(Data entries)
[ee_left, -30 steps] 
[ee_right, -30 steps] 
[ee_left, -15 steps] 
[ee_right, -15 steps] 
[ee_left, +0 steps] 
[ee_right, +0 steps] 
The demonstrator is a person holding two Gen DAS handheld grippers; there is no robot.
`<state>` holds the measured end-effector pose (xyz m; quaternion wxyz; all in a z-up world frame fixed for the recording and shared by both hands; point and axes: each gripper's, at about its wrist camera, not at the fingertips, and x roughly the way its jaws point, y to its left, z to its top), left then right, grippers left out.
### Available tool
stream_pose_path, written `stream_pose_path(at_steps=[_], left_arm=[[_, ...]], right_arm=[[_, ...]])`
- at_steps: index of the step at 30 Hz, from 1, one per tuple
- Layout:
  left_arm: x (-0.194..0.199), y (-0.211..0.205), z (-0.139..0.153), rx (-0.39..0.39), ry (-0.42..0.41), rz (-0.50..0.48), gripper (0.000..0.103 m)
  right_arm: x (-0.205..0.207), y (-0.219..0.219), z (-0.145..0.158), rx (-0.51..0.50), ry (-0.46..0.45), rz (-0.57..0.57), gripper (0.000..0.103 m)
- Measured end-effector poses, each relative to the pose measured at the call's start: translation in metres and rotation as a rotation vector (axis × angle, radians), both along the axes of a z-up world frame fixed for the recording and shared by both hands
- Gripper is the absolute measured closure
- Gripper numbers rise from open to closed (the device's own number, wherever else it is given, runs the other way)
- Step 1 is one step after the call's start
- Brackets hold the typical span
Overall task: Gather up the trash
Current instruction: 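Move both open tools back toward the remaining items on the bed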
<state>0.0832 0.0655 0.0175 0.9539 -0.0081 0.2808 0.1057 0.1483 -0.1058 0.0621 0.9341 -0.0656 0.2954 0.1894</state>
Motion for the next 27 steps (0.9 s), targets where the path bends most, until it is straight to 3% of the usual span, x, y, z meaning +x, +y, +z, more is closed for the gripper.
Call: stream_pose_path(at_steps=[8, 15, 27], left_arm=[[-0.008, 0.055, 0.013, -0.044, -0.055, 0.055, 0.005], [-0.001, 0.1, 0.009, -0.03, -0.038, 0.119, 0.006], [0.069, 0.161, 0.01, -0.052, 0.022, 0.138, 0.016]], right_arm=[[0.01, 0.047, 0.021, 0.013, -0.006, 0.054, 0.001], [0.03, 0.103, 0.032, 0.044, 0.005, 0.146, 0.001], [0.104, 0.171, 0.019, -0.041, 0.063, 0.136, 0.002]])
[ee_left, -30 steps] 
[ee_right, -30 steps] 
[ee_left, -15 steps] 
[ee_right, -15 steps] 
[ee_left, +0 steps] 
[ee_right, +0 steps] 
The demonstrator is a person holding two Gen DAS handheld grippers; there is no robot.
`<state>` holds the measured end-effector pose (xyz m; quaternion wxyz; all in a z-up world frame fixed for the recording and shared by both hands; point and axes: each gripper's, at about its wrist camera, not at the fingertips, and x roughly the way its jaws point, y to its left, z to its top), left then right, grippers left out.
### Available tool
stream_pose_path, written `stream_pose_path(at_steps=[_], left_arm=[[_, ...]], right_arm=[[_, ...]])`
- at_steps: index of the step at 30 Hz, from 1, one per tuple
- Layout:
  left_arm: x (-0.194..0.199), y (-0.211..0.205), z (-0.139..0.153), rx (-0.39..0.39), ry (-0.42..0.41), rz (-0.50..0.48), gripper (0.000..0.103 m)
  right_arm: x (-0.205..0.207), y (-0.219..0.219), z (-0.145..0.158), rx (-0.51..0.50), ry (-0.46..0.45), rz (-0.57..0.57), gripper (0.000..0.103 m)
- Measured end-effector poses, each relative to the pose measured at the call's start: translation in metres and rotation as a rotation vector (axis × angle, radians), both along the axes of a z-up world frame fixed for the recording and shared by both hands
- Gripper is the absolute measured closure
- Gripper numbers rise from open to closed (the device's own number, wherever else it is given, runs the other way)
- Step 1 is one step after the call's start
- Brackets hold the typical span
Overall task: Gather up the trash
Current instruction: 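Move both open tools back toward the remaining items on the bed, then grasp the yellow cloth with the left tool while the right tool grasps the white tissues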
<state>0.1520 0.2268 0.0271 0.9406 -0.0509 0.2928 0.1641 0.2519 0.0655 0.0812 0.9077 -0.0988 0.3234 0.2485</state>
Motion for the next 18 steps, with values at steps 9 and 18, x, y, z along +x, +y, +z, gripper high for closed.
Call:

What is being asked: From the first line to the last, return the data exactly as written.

Exercise result:
[ee_left, -30 steps] 
[ee_right, -30 steps] 
[ee_left, -15 steps] 
[ee_right, -15 steps] 
[ee_left, +0 steps] 
[ee_right, +0 steps] 
The demonstrator is a person holding two Gen DAS handheld grippers; there is no robot.
`<state>` holds the measured end-effector pose (xyz m; quaternion wxyz; all in a z-up world frame fixed for the recording and shared by both hands; point and axes: each gripper's, at about its wrist camera, not at the fingertips, and x roughly the way its jaws point, y to its left, z to its top), left then right, grippers left out.
### Available tool
stream_pose_path, written `stream_pose_path(at_steps=[_], left_arm=[[_, ...]], right_arm=[[_, ...]])`
- at_steps: index of the step at 30 Hz, from 1, one per tuple
- Layout:
  left_arm: x (-0.194..0.199), y (-0.211..0.205), z (-0.139..0.153), rx (-0.39..0.39), ry (-0.42..0.41), rz (-0.50..0.48), gripper (0.000..0.103 m)
  right_arm: x (-0.205..0.207), y (-0.219..0.219), z (-0.145..0.158), rx (-0.51..0.50), ry (-0.46..0.45), rz (-0.57..0.57), gripper (0.000..0.103 m)
- Measured end-effector poses, each relative to the pose measured at the call's start: translation in metres and rotation as a rotation vector (axis × angle, radians), both along the axes of a z-up world frame fixed for the recording and shared by both hands
- Gripper is the absolute measured closure
- Gripper numbers rise from open to closed (the device's own number, wherever else it is given, runs the other way)
- Step 1 is one step after the call's start
- Brackets hold the typical span
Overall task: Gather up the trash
Current instruction: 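Move both open tools back toward the remaining items on the bed
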<state>0.0832 0.0655 0.0175 0.9539 -0.0081 0.2808 0.1057 0.1483 -0.1058 0.0621 0.9341 -0.0656 0.2954 0.1894</state>
Motion for the next 27 steps (0.9 s), targets where the path bends most, until it is straight to 3% of the usual span, x, y, z meaning +x, +y, +z, more is closed for the gripper.
Call: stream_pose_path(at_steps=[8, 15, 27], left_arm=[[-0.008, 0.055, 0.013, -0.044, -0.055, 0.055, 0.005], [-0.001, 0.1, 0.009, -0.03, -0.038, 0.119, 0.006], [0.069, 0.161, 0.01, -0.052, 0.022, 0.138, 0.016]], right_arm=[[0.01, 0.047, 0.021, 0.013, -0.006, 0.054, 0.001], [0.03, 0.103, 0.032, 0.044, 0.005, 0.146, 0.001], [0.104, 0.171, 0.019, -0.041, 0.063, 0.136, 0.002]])
[ee_left, -30 steps] 
[ee_right, -30 steps] 
[ee_left, -15 steps] 
[ee_right, -15 steps] 
[ee_left, +0 steps] 
[ee_right, +0 steps] 
The demonstrator is a person holding two Gen DAS handheld grippers; there is no robot.
`<state>` holds the measured end-effector pose (xyz m; quaternion wxyz; all in a z-up world frame fixed for the recording and shared by both hands; point and axes: each gripper's, at about its wrist camera, not at the fingertips, and x roughly the way its jaws point, y to its left, z to its top), left then right, grippers left out.
### Available tool
stream_pose_path, written `stream_pose_path(at_steps=[_], left_arm=[[_, ...]], right_arm=[[_, ...]])`
- at_steps: index of the step at 30 Hz, from 1, one per tuple
- Layout:
  left_arm: x (-0.194..0.199), y (-0.211..0.205), z (-0.139..0.153), rx (-0.39..0.39), ry (-0.42..0.41), rz (-0.50..0.48), gripper (0.000..0.103 m)
  right_arm: x (-0.205..0.207), y (-0.219..0.219), z (-0.145..0.158), rx (-0.51..0.50), ry (-0.46..0.45), rz (-0.57..0.57), gripper (0.000..0.103 m)
- Measured end-effector poses, each relative to the pose measured at the call's start: translation in metres and rotation as a rotation vector (axis × angle, radians), both along the axes of a z-up world frame fixed for the recording and shared by both hands
- Gripper is the absolute measured closure
- Gripper numbers rise from open to closed (the device's own number, wherever else it is given, runs the other way)
- Step 1 is one step after the call's start
- Brackets hold the typical span
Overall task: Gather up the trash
Current instruction: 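Move both open tools back toward the remaining items on the bed, then grasp the yellow cloth with the left tool while the right tool grasps the white tissues
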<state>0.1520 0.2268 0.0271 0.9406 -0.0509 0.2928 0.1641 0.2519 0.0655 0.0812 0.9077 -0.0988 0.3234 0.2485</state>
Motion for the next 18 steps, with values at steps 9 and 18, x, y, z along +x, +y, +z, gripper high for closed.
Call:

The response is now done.